**Assignment:**
Please copy the data exactly as it stands, minus the images.

**Data extract:**
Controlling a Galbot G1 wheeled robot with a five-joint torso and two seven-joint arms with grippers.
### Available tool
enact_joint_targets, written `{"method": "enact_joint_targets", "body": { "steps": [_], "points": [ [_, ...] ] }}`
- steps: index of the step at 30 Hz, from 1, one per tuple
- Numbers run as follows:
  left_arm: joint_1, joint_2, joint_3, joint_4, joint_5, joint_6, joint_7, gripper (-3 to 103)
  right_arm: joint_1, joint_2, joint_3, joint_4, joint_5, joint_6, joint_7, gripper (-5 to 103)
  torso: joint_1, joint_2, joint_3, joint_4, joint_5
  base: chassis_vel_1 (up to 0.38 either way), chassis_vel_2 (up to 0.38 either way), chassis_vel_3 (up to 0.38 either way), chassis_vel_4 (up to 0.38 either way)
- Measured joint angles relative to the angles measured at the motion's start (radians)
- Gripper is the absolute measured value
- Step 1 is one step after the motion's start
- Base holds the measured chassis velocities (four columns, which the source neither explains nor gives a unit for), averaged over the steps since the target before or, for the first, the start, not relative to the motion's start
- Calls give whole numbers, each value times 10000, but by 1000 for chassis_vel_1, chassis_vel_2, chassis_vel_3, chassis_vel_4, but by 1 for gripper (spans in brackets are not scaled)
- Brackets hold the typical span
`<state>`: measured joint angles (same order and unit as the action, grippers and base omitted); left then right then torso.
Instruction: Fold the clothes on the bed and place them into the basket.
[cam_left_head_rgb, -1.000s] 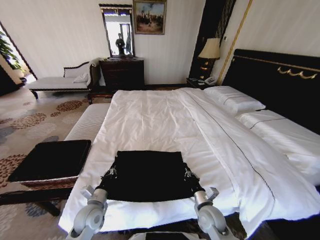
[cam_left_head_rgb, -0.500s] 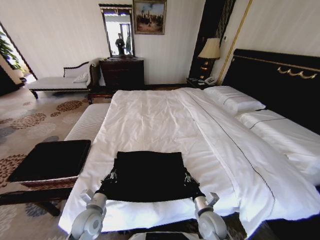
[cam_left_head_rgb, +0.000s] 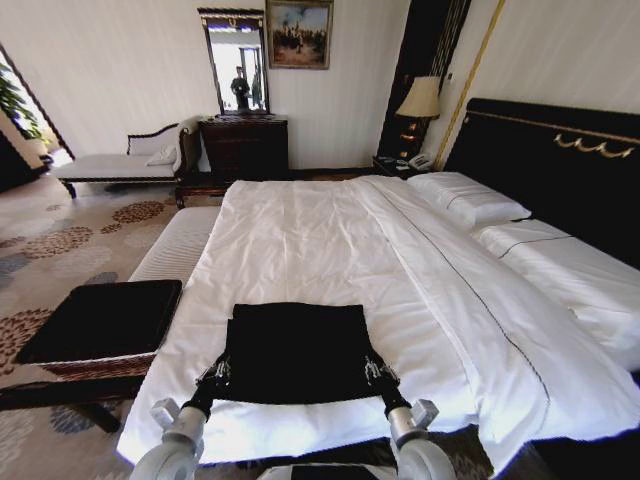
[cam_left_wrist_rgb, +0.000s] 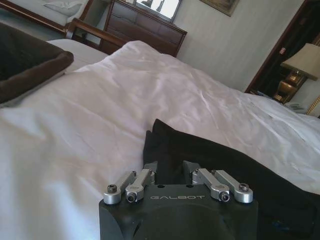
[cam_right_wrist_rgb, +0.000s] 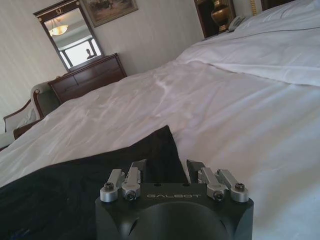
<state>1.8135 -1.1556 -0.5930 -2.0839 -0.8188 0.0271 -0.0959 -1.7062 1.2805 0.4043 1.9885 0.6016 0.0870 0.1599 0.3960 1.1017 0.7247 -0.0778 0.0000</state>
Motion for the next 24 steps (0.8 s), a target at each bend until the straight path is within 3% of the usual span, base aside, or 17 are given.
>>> {"method": "enact_joint_targets", "body": {
  "steps": [3,4,6,9,11,12,13,16,17,20,24],
  "points": [
    [76,53,-497,-212,-355,145,1,46,-116,-65,504,446,488,-77,53,59,1,0,1,0,0,0,0,0,0],
    [76,53,-497,-212,-355,145,1,46,-116,-65,504,446,488,-77,53,59,1,0,1,0,0,0,0,0,0],
    [-80,131,-683,-245,-565,255,-29,52,-207,-107,783,712,755,-151,57,70,1,0,1,1,1,0,0,0,0],
    [-781,266,-725,-136,-1025,567,-224,69,-261,-150,993,975,922,-267,66,80,0,1,1,-1,0,0,0,0,0],
    [-1056,304,-684,-43,-1170,667,-305,69,-261,-154,1011,999,927,-285,70,86,0,0,1,1,0,0,0,0,0],
    [-1613,377,-559,186,-1439,891,-475,80,-246,-158,1026,1012,931,-326,79,91,0,0,1,-1,-1,0,0,0,0],
    [-2046,441,-440,414,-1591,1036,-594,80,-222,-157,1026,1005,932,-355,97,96,1,0,2,-1,0,0,0,0,0],
    [-2755,563,-184,879,-1812,1238,-792,90,-165,-158,1004,915,932,-397,130,99,1,-1,2,-3,-1,0,0,0,0],
    [-3664,729,276,1598,-2162,1471,-976,95,-118,-133,905,729,809,-420,176,100,1,-3,3,0,0,0,0,0,0],
    [-4354,821,687,2156,-2323,1531,-1039,98,-113,-55,829,670,725,-431,198,100,1,-3,3,1,0,0,0,0,0],
    [-6217,856,1666,3753,-2659,1612,-1148,100,-59,157,595,541,515,-497,249,100,2,-3,3,-9,-2,0,0,0,0]
  ]
}}
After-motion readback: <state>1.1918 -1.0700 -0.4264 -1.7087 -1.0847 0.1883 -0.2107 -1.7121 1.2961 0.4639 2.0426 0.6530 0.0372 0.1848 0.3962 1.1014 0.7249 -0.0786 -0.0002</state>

**Solution for this problem:**
Controlling a Galbot G1 wheeled robot with a five-joint torso and two seven-joint arms with grippers.
### Available tool
enact_joint_targets, written `{"method": "enact_joint_targets", "body": { "steps": [_], "points": [ [_, ...] ] }}`
- steps: index of the step at 30 Hz, from 1, one per tuple
- Numbers run as follows:
  left_arm: joint_1, joint_2, joint_3, joint_4, joint_5, joint_6, joint_7, gripper (-3 to 103)
  right_arm: joint_1, joint_2, joint_3, joint_4, joint_5, joint_6, joint_7, gripper (-5 to 103)
  torso: joint_1, joint_2, joint_3, joint_4, joint_5
  base: chassis_vel_1 (up to 0.38 either way), chassis_vel_2 (up to 0.38 either way), chassis_vel_3 (up to 0.38 either way), chassis_vel_4 (up to 0.38 either way)
- Measured joint angles relative to the angles measured at the motion's start (radians)
- Gripper is the absolute measured value
- Step 1 is one step after the motion's start
- Base holds the measured chassis velocities (four columns, which the source neither explains nor gives a unit for), averaged over the steps since the target before or, for the first, the start, not relative to the motion's start
- Calls give whole numbers, each value times 10000, but by 1000 for chassis_vel_1, chassis_vel_2, chassis_vel_3, chassis_vel_4, but by 1 for gripper (spans in brackets are not scaled)
- Brackets hold the typical span
`<state>`: measured joint angles (same order and unit as the action, grippers and base omitted); left then right then torso.
Instruction: Fold the clothes on the bed and place them into the basket.
[cam_left_head_rgb, -1.000s] 
[cam_left_head_rgb, -0.500s] 
[cam_left_head_rgb, +0.000s] 
[cam_left_wrist_rgb, +0.000s] 
[cam_right_wrist_rgb, +0.000s] 
<state>1.8135 -1.1556 -0.5930 -2.0839 -0.8188 0.0271 -0.0959 -1.7062 1.2805 0.4043 1.9885 0.6016 0.0870 0.1599 0.3960 1.1017 0.7247 -0.0778 0.0000</state>
Motion for the next 24 steps (0.8 s), a target at each bend until the straight path is within 3% of the usual span, base aside, or 17 are given.
>>> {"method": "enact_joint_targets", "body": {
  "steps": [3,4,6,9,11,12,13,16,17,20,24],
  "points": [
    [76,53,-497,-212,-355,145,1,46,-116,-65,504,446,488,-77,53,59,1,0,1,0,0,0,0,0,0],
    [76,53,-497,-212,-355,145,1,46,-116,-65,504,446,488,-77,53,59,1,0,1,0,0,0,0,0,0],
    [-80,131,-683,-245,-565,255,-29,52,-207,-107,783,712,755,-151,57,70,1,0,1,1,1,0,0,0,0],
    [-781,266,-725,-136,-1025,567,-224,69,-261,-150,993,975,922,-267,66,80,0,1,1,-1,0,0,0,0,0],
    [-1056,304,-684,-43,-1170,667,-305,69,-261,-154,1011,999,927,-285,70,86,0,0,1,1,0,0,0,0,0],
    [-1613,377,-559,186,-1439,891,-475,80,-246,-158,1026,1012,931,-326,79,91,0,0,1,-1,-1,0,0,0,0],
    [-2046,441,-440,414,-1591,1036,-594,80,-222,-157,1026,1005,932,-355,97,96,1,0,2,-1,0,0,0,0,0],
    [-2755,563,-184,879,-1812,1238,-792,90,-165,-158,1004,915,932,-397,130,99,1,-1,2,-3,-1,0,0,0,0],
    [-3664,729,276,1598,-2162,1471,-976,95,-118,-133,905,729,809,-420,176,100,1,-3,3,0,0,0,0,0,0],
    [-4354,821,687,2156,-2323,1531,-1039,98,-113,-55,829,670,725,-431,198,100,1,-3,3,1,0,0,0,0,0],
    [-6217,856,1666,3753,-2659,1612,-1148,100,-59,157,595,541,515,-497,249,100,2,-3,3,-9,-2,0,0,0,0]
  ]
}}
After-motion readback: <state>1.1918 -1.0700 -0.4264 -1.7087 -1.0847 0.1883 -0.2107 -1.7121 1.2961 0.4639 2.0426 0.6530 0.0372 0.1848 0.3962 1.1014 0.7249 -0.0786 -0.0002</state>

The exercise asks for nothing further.